**TASK DIRECTIONS**. Reproduce each line from the first in the data through the line that contains "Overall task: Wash" exactly; give nothing else.

**GIVEN MATERIAL**.

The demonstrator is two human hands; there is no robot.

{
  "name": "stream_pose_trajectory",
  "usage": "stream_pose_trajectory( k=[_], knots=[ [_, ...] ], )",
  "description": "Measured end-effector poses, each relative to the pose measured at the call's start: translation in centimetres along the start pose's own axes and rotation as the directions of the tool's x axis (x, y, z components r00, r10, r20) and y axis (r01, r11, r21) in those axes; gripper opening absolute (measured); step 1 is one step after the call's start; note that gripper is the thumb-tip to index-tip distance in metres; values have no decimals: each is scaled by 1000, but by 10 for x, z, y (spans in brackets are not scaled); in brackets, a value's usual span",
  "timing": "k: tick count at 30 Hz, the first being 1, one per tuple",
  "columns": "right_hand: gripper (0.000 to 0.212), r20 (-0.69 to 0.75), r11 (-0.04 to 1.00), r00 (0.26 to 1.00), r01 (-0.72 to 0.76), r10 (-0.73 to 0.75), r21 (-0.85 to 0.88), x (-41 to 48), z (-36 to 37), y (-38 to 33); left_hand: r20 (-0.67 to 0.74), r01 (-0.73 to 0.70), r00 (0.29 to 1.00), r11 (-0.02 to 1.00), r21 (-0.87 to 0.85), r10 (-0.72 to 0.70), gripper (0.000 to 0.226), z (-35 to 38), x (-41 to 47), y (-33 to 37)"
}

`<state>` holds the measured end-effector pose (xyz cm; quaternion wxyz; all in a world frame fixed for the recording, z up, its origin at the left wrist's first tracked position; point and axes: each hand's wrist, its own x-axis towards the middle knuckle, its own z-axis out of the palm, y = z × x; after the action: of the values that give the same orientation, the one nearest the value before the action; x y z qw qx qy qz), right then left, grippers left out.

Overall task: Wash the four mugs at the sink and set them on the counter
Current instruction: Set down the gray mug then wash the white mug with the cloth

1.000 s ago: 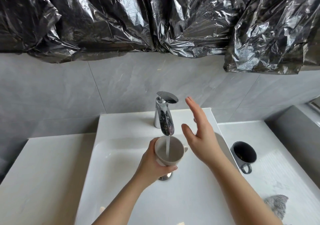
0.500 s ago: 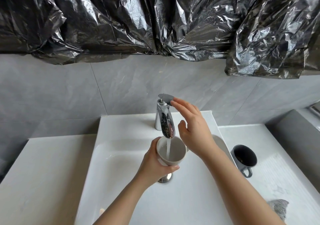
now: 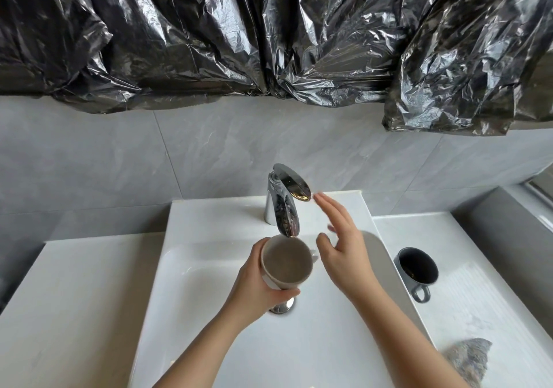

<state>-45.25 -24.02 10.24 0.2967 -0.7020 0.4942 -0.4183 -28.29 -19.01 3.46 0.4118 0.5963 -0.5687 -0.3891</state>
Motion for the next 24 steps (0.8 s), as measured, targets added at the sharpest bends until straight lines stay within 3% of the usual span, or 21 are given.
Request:
stream_pose_trajectory(
  k=[2, 4, 5, 6, 7, 9, 13, 17, 21, 24],
  knots=[
    [47, 70, 908, 929, -370, 363, 196, -17, 1, 9, 0, -79, 997, 996, 40, 79, 91, -6, -7, 1],
    [32, 404, 617, 654, -750, 639, 239, -30, 5, 17, 44, -205, 979, 973, 105, 201, 92, -13, -14, 0],
    [35, 533, 489, 532, -840, 658, 235, -34, 9, 22, 89, -269, 962, 951, 150, 258, 93, -16, -17, 0],
    [39, 608, 394, 460, -884, 647, 251, -35, 13, 26, 139, -343, 937, 917, 204, 320, 94, -19, -19, 0],
    [39, 639, 340, 437, -898, 633, 278, -35, 17, 29, 192, -424, 903, 867, 262, 384, 96, -21, -20, -3],
    [30, 628, 319, 463, -886, 626, 336, -37, 25, 32, 268, -550, 835, 746, 375, 481, 94, -22, -21, -11],
    [28, 575, 293, 614, -779, 541, 555, -47, 33, 32, 304, -657, 727, 495, 568, 616, 80, -30, -20, -14],
    [31, 548, 266, 709, -688, 444, 676, -52, 34, 28, 336, -701, 543, 196, 685, 770, 42, -33, -22, -14],
    [29, 508, 299, 765, -631, 396, 716, -52, 31, 18, 350, -666, 474, 69, 743, 808, 76, -29, -25, -16],
    [34, 468, 304, 775, -609, 424, 733, -53, 29, 14, 353, -651, 447, 27, 759, 822, 74, -27, -25, -13]
  ],
)
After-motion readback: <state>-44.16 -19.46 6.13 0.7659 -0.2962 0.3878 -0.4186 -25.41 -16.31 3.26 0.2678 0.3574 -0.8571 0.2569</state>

**FINISHED TASK**.
The demonstrator is two human hands; there is no robot.

{
  "name": "stream_pose_trajectory",
  "usage": "stream_pose_trajectory( k=[_], knots=[ [_, ...] ], )",
  "description": "Measured end-effector poses, each relative to the pose measured at the call's start: translation in centimetres along the start pose's own axes and rotation as the directions of the tool's x axis (x, y, z components r00, r10, r20) and y axis (r01, r11, r21) in those axes; gripper opening absolute (measured); step 1 is one step after the call's start; note that gripper is the thumb-tip to index-tip distance in metres; values have no decimals: each is scaled by 1000, but by 10 for x, z, y (spans in brackets are not scaled); in brackets, a value's usual span",
  "timing": "k: tick count at 30 Hz, the first being 1, one per tuple",
  "columns": "right_hand: gripper (0.000 to 0.212), r20 (-0.69 to 0.75), r11 (-0.04 to 1.00), r00 (0.26 to 1.00), r01 (-0.72 to 0.76), r10 (-0.73 to 0.75), r21 (-0.85 to 0.88), x (-41 to 48), z (-36 to 37), y (-38 to 33); left_hand: r20 (-0.67 to 0.74), r01 (-0.73 to 0.70), r00 (0.29 to 1.00), r11 (-0.02 to 1.00), r21 (-0.87 to 0.85), r10 (-0.72 to 0.70), gripper (0.000 to 0.226), z (-35 to 38), x (-41 to 47), y (-33 to 37)"
}

`<state>` holds the measured end-effector pose (xyz cm; quaternion wxyz; all in a world frame fixed for the recording, z up, its origin at the left wrist's first tracked position; point and axes: each hand's wrist, its own x-axis towards the middle knuckle, its own z-axis out of the palm, y = z × x; after the action: of the values that give the same orientation, the one nearest the value before the action; x y z qw qx qy qz), right then left, grippers left out.

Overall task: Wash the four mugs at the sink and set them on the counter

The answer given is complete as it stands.